Agricultural inputs remain decisive in farm profitability

Production costs are an integral part of farming, dictating prices and how much aid is given from support packages. [AgriLife Today / Flickr]

This article is part of our special report Agriculture: Towards more efficient resource allocation.

Seeds, fertilisers, pesticides, fuel, feed, irrigation equipment, water and power: all have an impact on farmer’s income. EURACTIV’s partner EFEAgro spoke to sector experts about these farming essentials.

Production costs are an integral part of farming, dictating prices and how much aid is given from support packages. Those costs are also volatile and fluctuate depending on decisions made far away and what is happening in global markets.

It’s particularly true of cereal and raw materials pricing, which are all-important to feeding livestock.

The sector believes that electricity is the “input” that worries the industry most, and as a result, farmers are asking for more supervision of the input chain.

The Spanish Young Farmers Association’s (ASAJA) director of international relations, Ignacio López, explained that “there is no parallel between production costs and sale price”.

Declining profit margin

It’s a problem that has really taken hold, because while “production costs have gone up 15% over the last few years in many cases, the prices that farmers get for their products have remained ‘anchored’,” López said. In this respect, market volatility remains a huge factor of uncertainty for many farmers.

In addition to these production costs, López pointed out that there are “regulatory” costs that EU farmers are forced to bear and which affect performance against their competitors, who might only farm “a few kilometres over the border”.

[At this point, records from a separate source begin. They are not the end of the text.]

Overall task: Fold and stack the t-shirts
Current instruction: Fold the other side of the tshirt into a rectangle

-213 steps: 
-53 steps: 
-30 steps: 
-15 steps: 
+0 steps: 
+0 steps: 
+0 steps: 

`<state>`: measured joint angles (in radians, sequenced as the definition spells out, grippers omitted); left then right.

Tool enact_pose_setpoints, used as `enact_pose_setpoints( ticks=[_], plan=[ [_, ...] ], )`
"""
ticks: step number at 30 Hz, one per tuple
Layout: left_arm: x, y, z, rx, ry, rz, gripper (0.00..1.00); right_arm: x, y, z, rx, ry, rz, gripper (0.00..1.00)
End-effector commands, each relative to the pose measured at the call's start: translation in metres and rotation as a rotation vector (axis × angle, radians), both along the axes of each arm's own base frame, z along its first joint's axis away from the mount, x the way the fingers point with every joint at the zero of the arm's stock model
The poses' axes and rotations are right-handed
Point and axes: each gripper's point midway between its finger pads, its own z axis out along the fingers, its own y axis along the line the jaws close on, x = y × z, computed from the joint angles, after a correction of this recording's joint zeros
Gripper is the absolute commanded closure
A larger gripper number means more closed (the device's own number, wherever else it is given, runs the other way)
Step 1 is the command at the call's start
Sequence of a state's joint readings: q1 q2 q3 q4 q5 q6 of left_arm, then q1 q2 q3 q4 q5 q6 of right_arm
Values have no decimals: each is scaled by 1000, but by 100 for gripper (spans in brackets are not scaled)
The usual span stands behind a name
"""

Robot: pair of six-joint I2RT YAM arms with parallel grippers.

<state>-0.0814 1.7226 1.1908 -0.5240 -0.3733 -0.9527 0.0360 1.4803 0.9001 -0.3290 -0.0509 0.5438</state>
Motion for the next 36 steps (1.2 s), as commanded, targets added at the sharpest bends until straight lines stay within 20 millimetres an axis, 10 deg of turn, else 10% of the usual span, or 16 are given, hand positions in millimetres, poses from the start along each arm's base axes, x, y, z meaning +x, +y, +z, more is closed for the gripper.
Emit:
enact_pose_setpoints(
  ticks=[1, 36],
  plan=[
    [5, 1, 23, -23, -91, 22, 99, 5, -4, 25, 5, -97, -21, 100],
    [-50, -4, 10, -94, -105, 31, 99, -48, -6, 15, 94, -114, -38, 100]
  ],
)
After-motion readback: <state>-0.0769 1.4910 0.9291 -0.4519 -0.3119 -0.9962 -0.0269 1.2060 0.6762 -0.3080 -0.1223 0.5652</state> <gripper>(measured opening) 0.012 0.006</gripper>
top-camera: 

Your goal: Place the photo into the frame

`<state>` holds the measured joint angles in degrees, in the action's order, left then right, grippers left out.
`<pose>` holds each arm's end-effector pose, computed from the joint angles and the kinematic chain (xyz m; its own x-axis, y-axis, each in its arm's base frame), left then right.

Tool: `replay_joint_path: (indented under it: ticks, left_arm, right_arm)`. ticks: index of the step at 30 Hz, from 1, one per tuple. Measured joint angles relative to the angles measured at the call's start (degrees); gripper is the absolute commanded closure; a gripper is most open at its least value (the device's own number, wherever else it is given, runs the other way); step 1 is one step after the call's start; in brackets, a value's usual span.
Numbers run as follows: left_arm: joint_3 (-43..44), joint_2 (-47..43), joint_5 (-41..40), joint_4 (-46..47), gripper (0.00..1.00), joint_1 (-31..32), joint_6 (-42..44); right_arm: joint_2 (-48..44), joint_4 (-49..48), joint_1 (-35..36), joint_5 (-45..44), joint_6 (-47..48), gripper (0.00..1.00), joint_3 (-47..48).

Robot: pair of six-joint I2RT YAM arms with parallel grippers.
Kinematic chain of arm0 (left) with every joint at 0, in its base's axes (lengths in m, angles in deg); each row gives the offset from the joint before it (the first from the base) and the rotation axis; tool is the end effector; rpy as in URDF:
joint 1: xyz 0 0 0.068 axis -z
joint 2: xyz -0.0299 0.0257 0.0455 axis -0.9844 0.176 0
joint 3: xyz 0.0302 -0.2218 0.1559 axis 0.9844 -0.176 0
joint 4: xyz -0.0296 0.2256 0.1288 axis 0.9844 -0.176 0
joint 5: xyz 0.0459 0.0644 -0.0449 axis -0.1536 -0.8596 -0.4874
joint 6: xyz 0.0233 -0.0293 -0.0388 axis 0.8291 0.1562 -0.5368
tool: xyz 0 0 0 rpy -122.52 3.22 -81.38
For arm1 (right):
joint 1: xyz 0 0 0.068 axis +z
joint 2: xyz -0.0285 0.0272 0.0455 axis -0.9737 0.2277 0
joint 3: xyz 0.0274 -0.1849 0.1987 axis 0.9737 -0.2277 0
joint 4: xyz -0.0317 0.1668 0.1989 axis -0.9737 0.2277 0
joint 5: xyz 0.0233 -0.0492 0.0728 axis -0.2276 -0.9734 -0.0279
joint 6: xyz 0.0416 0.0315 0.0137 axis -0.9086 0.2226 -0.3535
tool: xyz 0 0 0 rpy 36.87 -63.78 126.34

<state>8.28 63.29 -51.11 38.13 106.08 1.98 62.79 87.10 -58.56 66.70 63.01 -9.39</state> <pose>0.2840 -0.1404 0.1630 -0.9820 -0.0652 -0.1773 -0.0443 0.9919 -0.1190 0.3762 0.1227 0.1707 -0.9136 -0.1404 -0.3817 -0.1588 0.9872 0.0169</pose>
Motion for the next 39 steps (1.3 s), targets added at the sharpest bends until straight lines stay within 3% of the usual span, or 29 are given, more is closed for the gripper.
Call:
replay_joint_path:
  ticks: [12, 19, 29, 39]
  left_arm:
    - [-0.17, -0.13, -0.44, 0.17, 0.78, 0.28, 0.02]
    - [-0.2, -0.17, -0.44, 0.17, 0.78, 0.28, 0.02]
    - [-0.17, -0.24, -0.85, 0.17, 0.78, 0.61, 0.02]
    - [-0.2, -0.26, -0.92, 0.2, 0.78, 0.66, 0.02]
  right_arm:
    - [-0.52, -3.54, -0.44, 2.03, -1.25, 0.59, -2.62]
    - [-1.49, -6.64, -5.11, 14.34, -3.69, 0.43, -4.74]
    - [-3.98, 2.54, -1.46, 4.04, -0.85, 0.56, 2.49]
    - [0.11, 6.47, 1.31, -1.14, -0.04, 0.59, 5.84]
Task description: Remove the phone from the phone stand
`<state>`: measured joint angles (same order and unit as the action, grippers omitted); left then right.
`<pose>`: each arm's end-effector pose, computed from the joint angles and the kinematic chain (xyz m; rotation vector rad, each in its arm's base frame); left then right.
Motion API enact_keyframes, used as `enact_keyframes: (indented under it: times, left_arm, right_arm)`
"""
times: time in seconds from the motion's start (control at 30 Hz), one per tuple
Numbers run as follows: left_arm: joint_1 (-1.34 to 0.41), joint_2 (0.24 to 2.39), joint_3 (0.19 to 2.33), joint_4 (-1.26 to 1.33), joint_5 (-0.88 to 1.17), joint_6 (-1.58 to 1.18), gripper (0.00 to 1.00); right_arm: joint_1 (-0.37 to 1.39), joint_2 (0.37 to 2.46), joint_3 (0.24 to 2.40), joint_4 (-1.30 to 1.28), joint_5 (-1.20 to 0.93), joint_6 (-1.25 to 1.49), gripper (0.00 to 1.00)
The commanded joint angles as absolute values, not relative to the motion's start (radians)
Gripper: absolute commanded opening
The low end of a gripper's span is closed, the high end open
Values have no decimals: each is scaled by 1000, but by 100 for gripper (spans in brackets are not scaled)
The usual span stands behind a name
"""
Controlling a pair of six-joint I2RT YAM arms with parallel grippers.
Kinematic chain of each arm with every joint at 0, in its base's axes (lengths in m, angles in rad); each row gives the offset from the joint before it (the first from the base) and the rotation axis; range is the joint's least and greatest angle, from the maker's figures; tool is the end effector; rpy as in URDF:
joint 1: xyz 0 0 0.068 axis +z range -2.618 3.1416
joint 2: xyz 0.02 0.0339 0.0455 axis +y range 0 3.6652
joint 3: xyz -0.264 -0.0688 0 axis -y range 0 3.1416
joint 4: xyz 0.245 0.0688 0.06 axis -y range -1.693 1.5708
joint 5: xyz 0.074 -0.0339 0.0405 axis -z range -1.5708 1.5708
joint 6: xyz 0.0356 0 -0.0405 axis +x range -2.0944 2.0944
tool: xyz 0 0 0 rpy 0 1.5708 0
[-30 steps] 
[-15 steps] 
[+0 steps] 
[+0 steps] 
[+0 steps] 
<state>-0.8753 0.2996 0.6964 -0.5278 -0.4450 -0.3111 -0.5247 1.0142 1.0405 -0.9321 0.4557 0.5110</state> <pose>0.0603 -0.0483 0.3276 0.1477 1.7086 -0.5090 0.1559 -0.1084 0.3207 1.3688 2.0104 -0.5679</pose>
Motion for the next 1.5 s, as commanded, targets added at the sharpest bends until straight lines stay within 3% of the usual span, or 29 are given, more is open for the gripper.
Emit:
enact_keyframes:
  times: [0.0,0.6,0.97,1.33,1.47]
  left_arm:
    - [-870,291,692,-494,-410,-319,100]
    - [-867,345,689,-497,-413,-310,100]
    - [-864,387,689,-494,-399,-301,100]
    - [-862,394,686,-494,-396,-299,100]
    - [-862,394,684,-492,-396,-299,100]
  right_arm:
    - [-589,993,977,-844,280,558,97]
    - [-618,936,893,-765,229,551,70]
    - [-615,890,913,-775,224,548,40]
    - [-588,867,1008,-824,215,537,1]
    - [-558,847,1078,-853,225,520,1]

Antonio Catón, from Cooperativas Agro-Alimentarias, insisted however that there shouldn’t be worries about costs related to fertiliser and fuel. In the case of fertilisers, he said prices go in cycles and are currently much lower than two weeks ago.

Fuel price fears

As for fuel, despite a pledge by OPEC to reduce oil production, which could lead to a rise in price, “alarm bells shouldn’t ring”, said spokesperson José Cardona. He did call on the sector to remain vigilant to price increases however, saying the fall in fuel cost has slowed since 2013.

Secretary-General of farming association COAG, Miguel Blanco, agreed that controlling production costs is crucial to maintaining farm profitability, which ultimately dictates the rental price.

That is why it is necessary to control this chain, dubbed the reverse chain, said Blanco who called for a monitoring body to be set up in order to bring more transparency to a process in which, he claims, “oligopolies run amok”.

He added that producers are “shackled” by the chain and that a request for stricter monitoring had already been lodged with Spain’s agriculture ministry.

Farmers caught in the middle

Regarding electricity, Blanco said tariffs had gone up by 70% since liberalisation in 2008, compared with the 22% European average. He called for contracts to be more flexible so that farmers are able to keep the lights on all year and keep vital machinery like irrigation ticking over when it is needed.

Agricultural Secretary of the Union of Small Farmers (UPA) Ignacio Senovilla, summed up that farmers are “caught in a sandwich” between the input and food value chains.

Senovilla acknowledged that fertiliser and fuel price is a global issue on which “almost nothing can be done”, but insisted that energy costs are the real worries.

He agreed that “more control” and “intervention” is needed from an administration that, he thinks, is “looking the other way”.